臣が出て来て、最初に太后の御殿のほうへ見舞いに行ったのを、ちょうどまた雨がさっと音を立てて降り出していたので、源氏も尚侍も気がつかなかった。
 大臣は軽輩がするように突然座敷の御簾《みす》を上げて顔を出した。
「どうだね、とてもこわい晩だったから、こちらのことを心配していたが出て来られなかった。中将や宮の亮《すけ》は来ていたかね」
 などという様子が、早口で大臣らしい落ち着きも何もない。源氏は発見されたくないということに気をつかいながらも、この大臣を左大臣に比べて思ってみるとおかしくてならなかった。せめて座敷の中へはいってからものを言えばよかったのである。尚侍は困りながらいざり出て来たが、顔の赤くなっているのを大臣はまだ病気がまったく快《よ》くはなっていないのかと見た。熱があるのであろうと心配したのである。

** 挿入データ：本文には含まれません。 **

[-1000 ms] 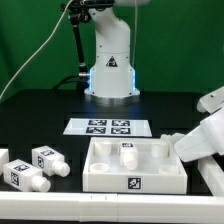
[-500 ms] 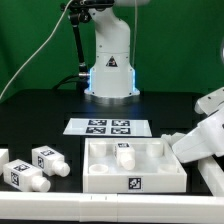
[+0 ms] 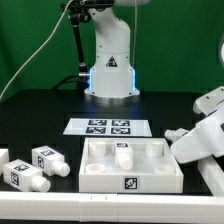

「なぜあなたはこんな顔色をしているのだろう。しつこい物怪《もののけ》だからね。修法《しゅほう》をもう少しさせておけばよかった」
 こう言っている時に、淡《うす》お納戸《なんど》色の男の帯が尚侍の着物にまといついてきているのを大臣は見つけた。不思議なことであると思っていると、また男の懐中紙《ふところがみ》にむだ書きのしてあるものが几帳《きちょう》の前に散らかっているのも目にとまった。なんという恐ろしいことが起こっているのだろうと大臣は驚いた。
「それはだれが書いたものですか、変なものじゃないか。ください。だれの字であるかを私は調べる」
 と言われて振り返った尚侍は自身もそれを見つけた。もう紛らわす術《すべ》はないのである。返事のできることでもないのである。
 尚侍が失心したようになっているのであるから、大臣ほどの貴人であれば、娘が恥に堪えぬ気がするであろうという上品な遠慮がなければならないのであるが、そんな思いやりもなく、気短な、落ち着きのない大臣は、自身で紙を手で拾った時に几帳の隙《すき》から、なよなよとした姿で、罪を犯している者らしく隠れようともせず、のんびりと横になっている男も見た。大臣に見られてはじめて顔を夜着の中に隠して紛らわすようにした。大臣は驚愕《きょうがく》した。無礼《ぶれい》だと思った。くやしくてならないが、さすがにその場で面と向かって怒りを投げつけることはできなかったのである。目もくらむような気がして歌の書かれた紙を持って寝殿へ行ってしまった。